Stored data entries
•••

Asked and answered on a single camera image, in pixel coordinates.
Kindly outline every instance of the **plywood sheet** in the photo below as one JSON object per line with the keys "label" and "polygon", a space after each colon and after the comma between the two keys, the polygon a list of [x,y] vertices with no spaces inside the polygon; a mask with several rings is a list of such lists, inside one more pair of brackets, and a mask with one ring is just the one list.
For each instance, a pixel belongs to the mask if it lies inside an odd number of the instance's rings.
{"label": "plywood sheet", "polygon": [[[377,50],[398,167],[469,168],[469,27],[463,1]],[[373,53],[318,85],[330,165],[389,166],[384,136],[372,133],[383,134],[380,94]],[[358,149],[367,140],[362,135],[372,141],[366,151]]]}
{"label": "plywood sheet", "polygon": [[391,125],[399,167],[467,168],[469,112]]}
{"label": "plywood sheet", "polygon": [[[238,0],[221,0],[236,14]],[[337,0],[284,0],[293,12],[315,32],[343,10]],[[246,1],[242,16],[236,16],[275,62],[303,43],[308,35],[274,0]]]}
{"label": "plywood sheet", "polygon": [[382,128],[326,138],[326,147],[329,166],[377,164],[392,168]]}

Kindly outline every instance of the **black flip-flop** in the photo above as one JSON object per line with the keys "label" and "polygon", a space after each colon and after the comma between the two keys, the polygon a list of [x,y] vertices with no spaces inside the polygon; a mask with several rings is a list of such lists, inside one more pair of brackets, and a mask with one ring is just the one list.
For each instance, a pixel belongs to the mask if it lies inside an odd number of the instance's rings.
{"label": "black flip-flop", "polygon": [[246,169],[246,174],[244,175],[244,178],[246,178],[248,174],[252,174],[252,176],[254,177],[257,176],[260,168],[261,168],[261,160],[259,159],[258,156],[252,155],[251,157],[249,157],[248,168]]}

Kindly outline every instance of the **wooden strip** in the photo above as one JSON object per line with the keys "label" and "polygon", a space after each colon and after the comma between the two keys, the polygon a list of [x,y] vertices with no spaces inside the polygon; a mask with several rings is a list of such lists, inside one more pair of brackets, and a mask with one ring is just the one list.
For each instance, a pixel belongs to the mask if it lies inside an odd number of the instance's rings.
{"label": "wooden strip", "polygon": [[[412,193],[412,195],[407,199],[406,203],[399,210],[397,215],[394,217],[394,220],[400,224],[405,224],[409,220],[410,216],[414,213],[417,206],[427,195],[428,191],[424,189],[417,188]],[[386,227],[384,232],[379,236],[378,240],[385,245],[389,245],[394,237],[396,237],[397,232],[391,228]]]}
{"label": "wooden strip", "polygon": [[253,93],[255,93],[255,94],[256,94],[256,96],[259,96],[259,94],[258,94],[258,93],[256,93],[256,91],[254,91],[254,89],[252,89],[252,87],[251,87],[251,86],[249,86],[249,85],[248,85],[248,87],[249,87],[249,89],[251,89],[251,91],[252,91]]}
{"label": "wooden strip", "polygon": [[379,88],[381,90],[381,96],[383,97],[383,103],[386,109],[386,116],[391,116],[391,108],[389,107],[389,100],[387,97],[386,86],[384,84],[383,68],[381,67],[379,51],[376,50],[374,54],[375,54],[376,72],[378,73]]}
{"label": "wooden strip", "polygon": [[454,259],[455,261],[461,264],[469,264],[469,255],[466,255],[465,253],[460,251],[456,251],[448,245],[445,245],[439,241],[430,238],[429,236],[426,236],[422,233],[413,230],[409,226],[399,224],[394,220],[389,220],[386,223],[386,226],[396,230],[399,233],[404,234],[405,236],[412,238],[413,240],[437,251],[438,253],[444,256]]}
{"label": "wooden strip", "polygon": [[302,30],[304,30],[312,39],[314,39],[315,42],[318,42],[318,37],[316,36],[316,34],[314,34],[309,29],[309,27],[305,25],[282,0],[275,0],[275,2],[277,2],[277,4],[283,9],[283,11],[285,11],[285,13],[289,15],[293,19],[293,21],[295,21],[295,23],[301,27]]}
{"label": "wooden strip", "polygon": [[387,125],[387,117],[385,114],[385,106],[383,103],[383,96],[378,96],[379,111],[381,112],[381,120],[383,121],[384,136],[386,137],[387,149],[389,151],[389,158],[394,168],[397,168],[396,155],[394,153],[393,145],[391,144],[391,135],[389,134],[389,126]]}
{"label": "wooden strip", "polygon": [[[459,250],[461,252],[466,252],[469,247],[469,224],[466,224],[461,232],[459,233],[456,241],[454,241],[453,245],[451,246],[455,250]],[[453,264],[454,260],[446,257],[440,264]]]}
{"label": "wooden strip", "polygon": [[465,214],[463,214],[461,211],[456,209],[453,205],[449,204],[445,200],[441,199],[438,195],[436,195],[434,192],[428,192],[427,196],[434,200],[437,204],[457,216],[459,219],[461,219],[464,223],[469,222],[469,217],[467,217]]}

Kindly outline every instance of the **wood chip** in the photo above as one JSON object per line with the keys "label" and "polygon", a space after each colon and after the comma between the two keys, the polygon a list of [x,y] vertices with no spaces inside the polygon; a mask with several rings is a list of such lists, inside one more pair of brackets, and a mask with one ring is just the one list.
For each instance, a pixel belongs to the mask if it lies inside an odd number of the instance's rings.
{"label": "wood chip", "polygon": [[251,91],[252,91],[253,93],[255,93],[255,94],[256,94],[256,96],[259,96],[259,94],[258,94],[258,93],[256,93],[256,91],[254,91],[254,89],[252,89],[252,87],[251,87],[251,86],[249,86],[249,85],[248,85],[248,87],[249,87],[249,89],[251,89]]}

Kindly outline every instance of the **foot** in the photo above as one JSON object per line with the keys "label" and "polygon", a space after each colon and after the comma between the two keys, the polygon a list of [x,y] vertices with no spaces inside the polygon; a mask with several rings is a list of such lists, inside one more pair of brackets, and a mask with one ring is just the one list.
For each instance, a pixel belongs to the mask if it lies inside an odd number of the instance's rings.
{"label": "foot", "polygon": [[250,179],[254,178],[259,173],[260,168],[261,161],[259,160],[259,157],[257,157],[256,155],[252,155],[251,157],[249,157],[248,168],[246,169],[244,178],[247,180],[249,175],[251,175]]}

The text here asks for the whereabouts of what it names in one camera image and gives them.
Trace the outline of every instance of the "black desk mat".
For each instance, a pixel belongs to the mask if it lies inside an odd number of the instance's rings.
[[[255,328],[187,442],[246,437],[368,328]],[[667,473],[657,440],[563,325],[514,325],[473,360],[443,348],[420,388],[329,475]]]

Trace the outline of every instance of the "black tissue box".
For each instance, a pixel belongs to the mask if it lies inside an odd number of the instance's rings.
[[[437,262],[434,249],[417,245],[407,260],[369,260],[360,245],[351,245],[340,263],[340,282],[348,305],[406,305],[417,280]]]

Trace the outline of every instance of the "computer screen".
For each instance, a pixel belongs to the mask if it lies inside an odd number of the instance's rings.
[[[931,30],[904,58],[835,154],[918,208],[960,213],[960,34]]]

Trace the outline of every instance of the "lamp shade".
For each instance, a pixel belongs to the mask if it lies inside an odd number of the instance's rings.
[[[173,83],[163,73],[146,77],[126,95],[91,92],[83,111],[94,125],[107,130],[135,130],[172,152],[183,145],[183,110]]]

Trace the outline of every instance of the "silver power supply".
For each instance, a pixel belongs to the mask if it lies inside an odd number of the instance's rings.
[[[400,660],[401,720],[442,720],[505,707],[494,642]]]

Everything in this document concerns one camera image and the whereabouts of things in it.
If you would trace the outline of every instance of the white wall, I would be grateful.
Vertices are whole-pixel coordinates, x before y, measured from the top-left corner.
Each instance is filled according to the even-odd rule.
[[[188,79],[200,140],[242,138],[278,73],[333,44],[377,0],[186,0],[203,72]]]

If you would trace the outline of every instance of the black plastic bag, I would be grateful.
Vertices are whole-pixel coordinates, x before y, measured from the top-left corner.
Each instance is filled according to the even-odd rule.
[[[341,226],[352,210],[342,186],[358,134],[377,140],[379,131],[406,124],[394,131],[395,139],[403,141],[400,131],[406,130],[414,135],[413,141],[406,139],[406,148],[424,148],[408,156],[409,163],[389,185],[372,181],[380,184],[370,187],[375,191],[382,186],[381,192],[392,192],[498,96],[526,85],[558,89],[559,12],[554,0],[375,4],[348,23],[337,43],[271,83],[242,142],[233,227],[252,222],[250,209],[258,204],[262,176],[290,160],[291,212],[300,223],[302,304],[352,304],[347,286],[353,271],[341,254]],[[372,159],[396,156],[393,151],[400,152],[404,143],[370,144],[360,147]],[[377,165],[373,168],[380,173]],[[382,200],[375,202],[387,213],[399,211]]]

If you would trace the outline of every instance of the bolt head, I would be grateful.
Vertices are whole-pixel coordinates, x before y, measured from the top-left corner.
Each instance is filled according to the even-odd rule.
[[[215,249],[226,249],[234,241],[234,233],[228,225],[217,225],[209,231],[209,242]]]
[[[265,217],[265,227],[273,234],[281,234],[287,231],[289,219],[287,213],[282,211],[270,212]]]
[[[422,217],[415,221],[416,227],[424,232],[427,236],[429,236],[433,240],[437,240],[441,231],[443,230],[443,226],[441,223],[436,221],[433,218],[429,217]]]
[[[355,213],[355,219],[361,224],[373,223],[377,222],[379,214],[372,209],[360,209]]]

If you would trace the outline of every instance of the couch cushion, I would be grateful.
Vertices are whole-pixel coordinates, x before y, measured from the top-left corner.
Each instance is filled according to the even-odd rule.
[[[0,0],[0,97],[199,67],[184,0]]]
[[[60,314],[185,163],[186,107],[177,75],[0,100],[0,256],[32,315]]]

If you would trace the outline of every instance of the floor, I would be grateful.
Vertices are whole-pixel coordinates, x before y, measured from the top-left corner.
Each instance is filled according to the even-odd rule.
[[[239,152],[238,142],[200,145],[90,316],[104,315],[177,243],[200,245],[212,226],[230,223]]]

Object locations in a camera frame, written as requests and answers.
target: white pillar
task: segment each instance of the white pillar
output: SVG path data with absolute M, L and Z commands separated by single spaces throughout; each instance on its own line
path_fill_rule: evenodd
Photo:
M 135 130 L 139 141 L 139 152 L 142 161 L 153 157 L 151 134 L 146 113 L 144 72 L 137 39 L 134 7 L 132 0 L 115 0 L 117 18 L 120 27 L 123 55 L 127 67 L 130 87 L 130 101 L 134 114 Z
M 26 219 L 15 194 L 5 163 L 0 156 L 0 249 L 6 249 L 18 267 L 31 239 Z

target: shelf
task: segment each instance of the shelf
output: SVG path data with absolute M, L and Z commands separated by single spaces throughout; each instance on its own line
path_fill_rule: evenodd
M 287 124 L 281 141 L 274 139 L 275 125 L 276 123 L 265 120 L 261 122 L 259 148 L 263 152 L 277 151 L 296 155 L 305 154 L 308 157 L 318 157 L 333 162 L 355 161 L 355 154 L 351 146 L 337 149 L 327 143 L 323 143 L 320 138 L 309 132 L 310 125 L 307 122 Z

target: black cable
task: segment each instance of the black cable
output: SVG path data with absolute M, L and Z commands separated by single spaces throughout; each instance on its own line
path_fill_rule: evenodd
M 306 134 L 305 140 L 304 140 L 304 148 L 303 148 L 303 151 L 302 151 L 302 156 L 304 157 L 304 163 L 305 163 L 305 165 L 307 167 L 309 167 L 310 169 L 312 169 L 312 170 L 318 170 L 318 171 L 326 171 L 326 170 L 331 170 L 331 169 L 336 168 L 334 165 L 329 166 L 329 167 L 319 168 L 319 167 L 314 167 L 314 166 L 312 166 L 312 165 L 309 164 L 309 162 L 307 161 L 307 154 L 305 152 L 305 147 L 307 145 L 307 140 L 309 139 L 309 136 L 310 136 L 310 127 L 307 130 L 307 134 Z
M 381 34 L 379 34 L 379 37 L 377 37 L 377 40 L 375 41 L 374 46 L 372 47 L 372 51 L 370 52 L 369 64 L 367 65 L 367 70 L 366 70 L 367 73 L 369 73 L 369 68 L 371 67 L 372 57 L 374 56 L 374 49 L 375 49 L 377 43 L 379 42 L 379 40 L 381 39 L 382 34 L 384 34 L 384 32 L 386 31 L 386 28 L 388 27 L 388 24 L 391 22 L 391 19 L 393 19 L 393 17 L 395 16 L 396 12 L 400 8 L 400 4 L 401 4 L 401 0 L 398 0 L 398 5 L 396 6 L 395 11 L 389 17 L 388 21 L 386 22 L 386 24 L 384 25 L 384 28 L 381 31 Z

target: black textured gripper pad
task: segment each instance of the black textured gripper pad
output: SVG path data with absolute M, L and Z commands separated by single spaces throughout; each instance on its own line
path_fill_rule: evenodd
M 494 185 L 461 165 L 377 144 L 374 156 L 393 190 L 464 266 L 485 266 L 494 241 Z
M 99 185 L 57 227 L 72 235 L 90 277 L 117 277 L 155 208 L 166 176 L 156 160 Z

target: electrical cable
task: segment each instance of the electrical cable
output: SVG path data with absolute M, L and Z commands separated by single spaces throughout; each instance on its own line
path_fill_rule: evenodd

•••

Directions -
Locate and copy each line in the data above that includes the word "target".

Written solution -
target: white pillar
target: shelf
target: black cable
target: black textured gripper pad
target: electrical cable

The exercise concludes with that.